(Task material Opens)
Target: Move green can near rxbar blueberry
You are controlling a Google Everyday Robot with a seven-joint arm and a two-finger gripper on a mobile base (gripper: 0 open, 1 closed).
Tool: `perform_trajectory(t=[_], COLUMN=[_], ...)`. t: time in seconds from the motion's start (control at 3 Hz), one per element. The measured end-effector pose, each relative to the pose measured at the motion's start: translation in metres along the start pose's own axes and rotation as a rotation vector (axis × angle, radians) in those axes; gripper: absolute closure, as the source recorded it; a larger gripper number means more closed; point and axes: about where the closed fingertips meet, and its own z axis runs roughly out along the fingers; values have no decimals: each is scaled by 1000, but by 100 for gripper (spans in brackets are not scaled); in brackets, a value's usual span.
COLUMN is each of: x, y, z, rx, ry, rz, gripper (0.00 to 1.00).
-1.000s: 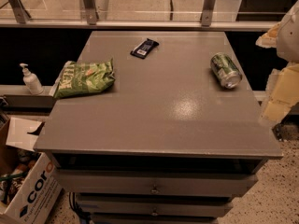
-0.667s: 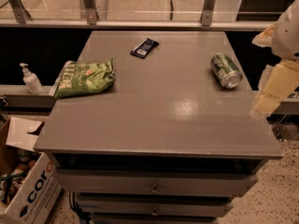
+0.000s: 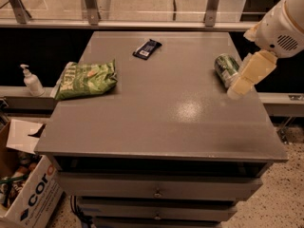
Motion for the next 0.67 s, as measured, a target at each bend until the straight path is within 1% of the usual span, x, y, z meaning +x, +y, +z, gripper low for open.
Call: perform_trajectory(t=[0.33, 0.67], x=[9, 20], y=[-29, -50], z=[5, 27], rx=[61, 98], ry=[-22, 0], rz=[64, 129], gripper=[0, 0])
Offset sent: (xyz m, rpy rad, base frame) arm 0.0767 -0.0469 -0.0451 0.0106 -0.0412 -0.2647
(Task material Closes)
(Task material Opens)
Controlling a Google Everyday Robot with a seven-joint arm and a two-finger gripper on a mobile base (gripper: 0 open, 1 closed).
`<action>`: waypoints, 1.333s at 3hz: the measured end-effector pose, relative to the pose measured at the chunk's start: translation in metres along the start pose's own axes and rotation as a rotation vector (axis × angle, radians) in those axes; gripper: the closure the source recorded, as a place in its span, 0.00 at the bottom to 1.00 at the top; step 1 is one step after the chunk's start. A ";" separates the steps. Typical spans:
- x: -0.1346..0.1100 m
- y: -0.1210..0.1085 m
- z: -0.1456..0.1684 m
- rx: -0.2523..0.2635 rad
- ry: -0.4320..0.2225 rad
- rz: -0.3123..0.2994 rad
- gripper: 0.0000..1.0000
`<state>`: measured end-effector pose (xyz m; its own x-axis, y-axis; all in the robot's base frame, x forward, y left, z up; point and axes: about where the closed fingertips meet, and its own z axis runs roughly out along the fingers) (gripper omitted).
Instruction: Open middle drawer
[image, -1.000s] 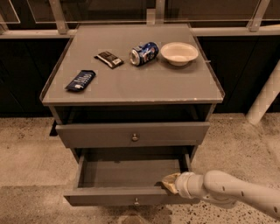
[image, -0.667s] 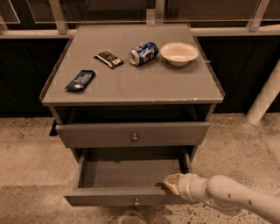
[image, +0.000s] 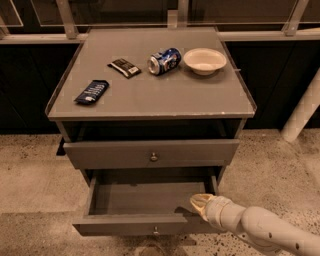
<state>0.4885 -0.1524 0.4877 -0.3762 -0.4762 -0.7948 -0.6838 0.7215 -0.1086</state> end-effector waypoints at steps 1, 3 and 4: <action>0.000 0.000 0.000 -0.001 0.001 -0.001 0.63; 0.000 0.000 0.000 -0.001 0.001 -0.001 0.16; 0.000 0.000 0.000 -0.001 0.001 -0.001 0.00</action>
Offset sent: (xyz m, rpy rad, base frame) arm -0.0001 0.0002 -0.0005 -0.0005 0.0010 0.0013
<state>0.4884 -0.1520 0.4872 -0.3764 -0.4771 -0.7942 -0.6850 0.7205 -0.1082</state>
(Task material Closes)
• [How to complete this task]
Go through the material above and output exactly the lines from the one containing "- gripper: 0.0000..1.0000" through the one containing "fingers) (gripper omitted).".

• [Response below]
- gripper: 0.0000..1.0000
`<state>`: measured end-effector pose (xyz m; its own x-axis, y-axis; all in the robot's base frame, x forward, y left, z up; point and axes: about where the closed fingertips meet, and its own z axis runs roughly out along the fingers) (gripper omitted).

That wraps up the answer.